The buzz at the conference focused less on the title topic and more on whether Badenoch, whose leadership campaign slogan was “Renewal 2030” (the first full year the Tories could be back in power), would last the year. If the local elections in May go as badly for her party as is expected, will she last until summer?
Her defence is that rebuilding a party from an electoral nadir is not a quick task. Even MPs who did not back Badenoch for the leadership acknowledge that “the challenge is immense” and will take time. Starmer suffered a devastating by-election defeat in Hartlepool a year into his leadership of Labour – but was able to change course and win a landslide general election victory three years later. As Jason Cowley recently wrote for the New Statesman, Margaret Thatcher had to remake her party in opposition before winning power. (Although, when I put this to one Tory insider, they pointed out Thatcher knew what she wanted to do before she became leader.) Recovery requires patience, and patience, I was told by a Badenoch ally, is one of her strengths.
Many MPs believe in Badenoch’s strategy of not becoming a hostage to fortune by announcing a slate of policies early on. On 18 March she announced the start of a “policy renewal programme”, reminiscent of the process David Cameron undertook in opposition, and which will be led by members of her shadow cabinet. A big reason MPs backed her for the leadership was that they believed she had the intellectual rigour to rewire the party. Her focus on canvassing opinion from all sides to rethink what a modern Conservative Party stands for is considered the right one. Or, rather, it would be – if the Tories had the time and space to work out the answer.

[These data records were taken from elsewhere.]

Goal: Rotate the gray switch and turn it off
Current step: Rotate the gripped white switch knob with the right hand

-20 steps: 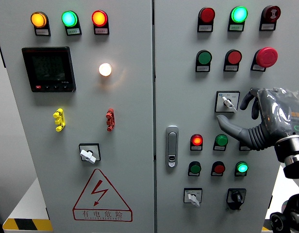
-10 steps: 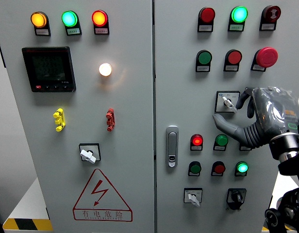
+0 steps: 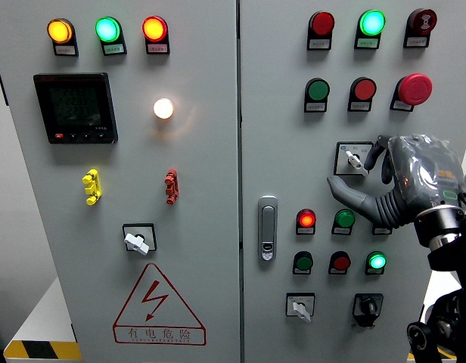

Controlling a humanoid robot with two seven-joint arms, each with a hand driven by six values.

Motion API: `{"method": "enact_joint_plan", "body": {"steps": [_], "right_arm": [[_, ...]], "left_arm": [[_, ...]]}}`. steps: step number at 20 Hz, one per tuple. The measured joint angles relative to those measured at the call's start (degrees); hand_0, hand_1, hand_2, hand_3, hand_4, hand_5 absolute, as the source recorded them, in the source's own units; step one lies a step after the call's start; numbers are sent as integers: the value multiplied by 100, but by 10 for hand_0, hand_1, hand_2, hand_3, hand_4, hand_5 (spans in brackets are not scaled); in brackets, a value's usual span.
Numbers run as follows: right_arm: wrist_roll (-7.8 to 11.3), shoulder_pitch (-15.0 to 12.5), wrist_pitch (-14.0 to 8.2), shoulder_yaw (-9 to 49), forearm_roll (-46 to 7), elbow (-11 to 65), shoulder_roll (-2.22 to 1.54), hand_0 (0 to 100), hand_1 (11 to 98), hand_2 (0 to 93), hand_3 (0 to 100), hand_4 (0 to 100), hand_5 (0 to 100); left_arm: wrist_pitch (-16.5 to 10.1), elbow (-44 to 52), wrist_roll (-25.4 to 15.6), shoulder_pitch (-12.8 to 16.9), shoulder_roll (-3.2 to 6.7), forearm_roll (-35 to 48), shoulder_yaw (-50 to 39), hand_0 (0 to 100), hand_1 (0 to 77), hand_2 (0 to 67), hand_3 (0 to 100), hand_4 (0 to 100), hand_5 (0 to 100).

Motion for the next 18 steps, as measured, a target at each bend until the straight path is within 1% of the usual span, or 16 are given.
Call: {"method": "enact_joint_plan", "body": {"steps": [3,8,10,12,13,17,18], "right_arm": [[-7,8,-84,-35,0,-48,0,41,319,668,912,931,1000],[-8,17,-107,-53,1,-90,-1,96,314,672,924,931,1000],[-8,22,-107,-57,-3,-106,-1,127,315,675,926,930,1000],[-8,25,-107,-57,-6,-109,-1,189,314,681,928,931,1000],[-13,26,-108,-57,-6,-112,0,196,313,682,928,931,1000],[-55,26,-115,-63,-16,-131,0,277,307,683,929,933,1000],[-60,24,-116,-63,-20,-141,0,281,307,683,929,933,1000]], "left_arm": [[0,0,0,-1,1,0,0,0,0,132,183,95,118],[0,0,0,-6,1,0,0,0,0,133,183,95,118],[0,0,0,-3,1,0,0,0,0,133,183,95,118],[0,0,0,0,1,0,0,0,0,133,183,95,118],[0,0,0,0,0,1,0,0,0,133,183,95,118],[0,0,0,-3,-4,4,0,0,0,132,183,95,118],[0,0,0,-4,-4,4,0,0,0,132,183,95,118]]}}
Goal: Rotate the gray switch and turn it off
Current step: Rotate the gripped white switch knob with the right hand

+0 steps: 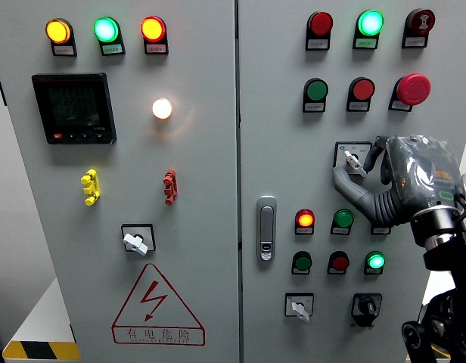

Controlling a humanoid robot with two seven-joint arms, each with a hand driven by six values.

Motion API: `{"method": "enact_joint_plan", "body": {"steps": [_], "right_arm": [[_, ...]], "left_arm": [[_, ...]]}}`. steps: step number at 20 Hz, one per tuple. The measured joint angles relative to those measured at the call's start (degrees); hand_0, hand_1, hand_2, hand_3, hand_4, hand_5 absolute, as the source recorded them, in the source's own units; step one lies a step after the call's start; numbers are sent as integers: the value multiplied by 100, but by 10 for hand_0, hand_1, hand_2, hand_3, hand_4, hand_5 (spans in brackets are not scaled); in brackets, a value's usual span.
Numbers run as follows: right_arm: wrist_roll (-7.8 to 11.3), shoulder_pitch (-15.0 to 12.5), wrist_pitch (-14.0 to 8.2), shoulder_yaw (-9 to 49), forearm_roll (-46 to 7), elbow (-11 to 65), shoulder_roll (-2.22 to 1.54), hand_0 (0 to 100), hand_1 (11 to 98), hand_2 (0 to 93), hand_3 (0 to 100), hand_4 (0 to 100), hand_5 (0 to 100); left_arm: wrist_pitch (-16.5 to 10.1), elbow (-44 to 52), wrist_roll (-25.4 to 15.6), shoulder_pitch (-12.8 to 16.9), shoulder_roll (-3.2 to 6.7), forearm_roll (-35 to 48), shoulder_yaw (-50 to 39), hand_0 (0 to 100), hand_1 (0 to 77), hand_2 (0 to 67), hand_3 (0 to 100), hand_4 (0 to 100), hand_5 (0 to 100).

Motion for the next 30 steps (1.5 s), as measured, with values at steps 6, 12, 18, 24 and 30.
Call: {"method": "enact_joint_plan", "body": {"steps": [6,12,18,24,30], "right_arm": [[-65,-6,-24,-9,-4,-48,1,343,298,687,936,934,1000],[-79,3,-27,-15,-6,-48,0,401,290,695,942,934,1000],[-114,50,-27,-60,-13,-48,4,422,288,697,944,934,1000],[-167,63,-29,-87,-12,-76,9,428,304,699,946,934,1000],[-176,57,-26,-121,-14,-82,9,517,326,703,948,934,1000]], "left_arm": [[0,0,0,-1,0,-4,0,0,0,132,183,95,118],[0,0,0,2,4,-4,0,0,0,132,183,95,118],[0,0,0,4,3,-4,0,0,0,132,183,95,118],[0,0,0,4,3,-4,0,0,0,132,184,95,118],[0,0,0,-3,-2,-4,0,0,0,132,183,95,118]]}}
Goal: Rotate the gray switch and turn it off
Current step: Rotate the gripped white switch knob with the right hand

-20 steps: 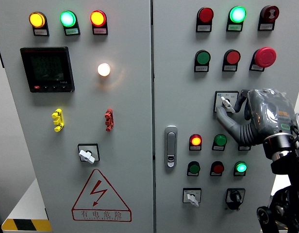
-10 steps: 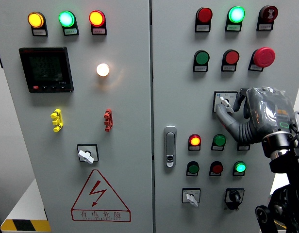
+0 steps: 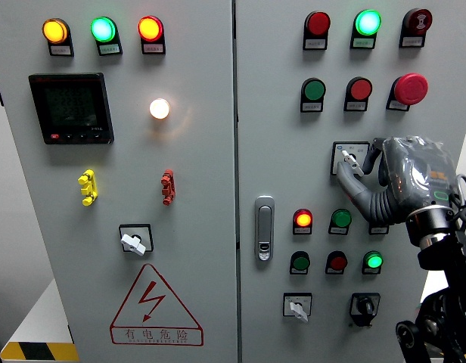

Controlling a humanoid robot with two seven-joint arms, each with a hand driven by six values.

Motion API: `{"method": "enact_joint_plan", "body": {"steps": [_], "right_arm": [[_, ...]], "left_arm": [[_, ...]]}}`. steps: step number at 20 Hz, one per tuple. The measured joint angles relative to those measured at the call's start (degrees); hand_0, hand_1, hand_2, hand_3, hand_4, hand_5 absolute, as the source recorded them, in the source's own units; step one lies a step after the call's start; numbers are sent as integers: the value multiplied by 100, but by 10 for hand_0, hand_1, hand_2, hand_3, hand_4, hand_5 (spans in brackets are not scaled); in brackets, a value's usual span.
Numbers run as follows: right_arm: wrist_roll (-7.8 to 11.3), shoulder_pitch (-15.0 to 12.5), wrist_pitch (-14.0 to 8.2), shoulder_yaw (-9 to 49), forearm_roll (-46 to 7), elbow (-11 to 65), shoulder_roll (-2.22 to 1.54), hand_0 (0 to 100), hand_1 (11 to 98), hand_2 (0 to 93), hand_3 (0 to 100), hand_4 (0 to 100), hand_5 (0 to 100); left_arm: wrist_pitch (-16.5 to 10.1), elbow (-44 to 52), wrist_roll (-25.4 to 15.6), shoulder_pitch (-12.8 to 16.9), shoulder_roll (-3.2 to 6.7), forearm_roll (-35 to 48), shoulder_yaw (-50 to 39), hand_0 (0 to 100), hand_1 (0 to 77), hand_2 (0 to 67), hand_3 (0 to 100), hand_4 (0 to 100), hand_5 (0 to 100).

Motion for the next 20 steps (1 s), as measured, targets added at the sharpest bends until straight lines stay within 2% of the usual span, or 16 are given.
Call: {"method": "enact_joint_plan", "body": {"steps": [7,20], "right_arm": [[-4,3,0,-11,0,0,0,600,309,713,949,935,1000],[-7,32,-1,-17,3,11,1,641,314,739,950,934,1000]], "left_arm": [[0,0,0,5,4,6,0,0,0,132,183,95,118],[0,0,0,4,7,0,0,0,0,132,183,95,117]]}}
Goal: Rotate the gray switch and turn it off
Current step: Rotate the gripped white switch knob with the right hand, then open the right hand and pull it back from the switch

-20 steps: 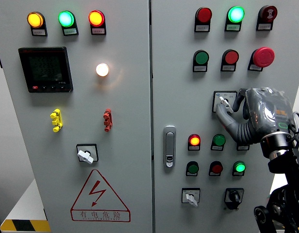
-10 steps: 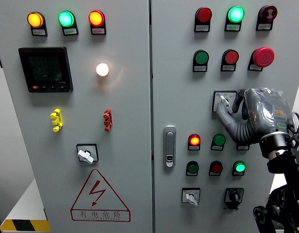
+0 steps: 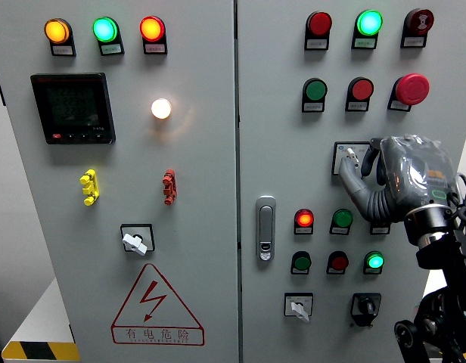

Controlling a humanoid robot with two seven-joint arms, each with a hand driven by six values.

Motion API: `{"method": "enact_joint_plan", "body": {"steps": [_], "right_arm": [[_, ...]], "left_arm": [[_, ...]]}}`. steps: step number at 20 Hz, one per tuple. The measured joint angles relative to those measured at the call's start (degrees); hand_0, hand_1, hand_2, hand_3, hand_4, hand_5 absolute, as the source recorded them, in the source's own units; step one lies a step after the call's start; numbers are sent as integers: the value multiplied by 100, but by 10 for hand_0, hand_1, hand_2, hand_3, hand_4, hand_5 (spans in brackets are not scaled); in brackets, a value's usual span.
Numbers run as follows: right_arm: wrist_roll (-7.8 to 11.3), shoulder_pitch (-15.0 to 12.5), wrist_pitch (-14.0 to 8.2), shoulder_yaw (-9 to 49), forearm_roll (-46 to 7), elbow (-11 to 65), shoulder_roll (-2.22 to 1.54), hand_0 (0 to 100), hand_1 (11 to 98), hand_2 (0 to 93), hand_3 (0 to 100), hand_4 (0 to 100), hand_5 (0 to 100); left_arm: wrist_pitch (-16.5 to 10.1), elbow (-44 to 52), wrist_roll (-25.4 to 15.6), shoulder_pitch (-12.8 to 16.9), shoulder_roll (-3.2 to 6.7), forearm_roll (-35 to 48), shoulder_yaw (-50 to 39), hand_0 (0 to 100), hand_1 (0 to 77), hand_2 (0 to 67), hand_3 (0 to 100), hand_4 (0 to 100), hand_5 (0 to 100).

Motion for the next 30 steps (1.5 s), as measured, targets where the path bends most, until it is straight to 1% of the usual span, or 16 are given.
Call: {"method": "enact_joint_plan", "body": {"steps": [6,9,10,11,12,13,15,17,18,20,22,23,25,27,28,30], "right_arm": [[-2,-16,-1,-2,0,8,-1,653,317,744,956,934,1000],[-2,-36,-31,-2,0,27,0,673,304,719,956,924,1000],[0,-43,-67,0,0,31,2,695,285,677,962,787,1000],[19,-49,-101,5,1,40,6,695,285,646,962,768,993],[41,-63,-126,11,5,60,11,695,285,644,959,769,994],[58,-92,-146,15,10,111,13,698,284,618,896,758,973],[91,-211,-164,15,19,284,16,688,287,557,832,709,942],[178,-359,-168,16,19,486,16,676,294,536,785,647,921],[223,-452,-168,20,20,611,17,668,300,509,731,590,895],[304,-620,-172,34,33,818,17,658,305,486,656,526,849],[367,-786,-198,73,55,1015,16,648,312,434,580,444,787],[400,-865,-216,85,57,1108,14,646,315,427,566,432,781],[511,-994,-331,98,60,1256,9,632,335,371,490,362,699],[583,-1065,-452,102,60,1369,8,618,352,346,458,338,658],[613,-1112,-478,103,60,1452,7,612,358,320,427,302,597],[720,-1276,-485,91,60,1700,7,602,364,274,362,236,522]], "left_arm": [[0,0,0,-2,0,0,0,0,0,132,183,95,117],[0,0,0,-1,-1,0,0,0,0,133,183,95,117],[0,0,0,-1,-1,0,0,0,0,133,183,95,117],[0,0,0,0,-1,0,0,0,0,132,183,95,117],[0,0,0,-1,-1,0,0,0,0,132,183,95,117],[0,0,0,0,-1,0,0,0,0,132,183,95,117],[0,0,0,2,-1,0,0,0,0,132,183,95,117],[0,0,0,2,0,0,0,0,0,132,183,95,117],[0,0,0,2,0,0,0,0,0,132,183,95,117],[0,0,0,2,0,0,0,0,0,132,183,95,117],[0,0,0,4,1,0,0,0,0,132,183,94,117],[0,0,1,4,1,0,0,0,0,132,183,94,117],[0,0,1,4,1,0,0,0,0,132,183,95,117],[0,0,0,-1,1,0,0,0,0,133,183,95,117],[0,0,0,0,1,0,0,0,0,133,183,95,117],[0,0,1,2,1,0,0,0,0,133,183,95,117]]}}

“What’s Kemi’s problem? I can answer that in one word: Nigel,” a Tory insider told me. “No one has ever had to do this in a three- or four-party system.”
Panic about Reform runs deep, among those who supported Badenoch over the summer, those who would have preferred a more unifying figure such as James Cleverly, and those who backed Robert Jenrick and believe the Tories need to move closer to Farage’s positions if they are to survive.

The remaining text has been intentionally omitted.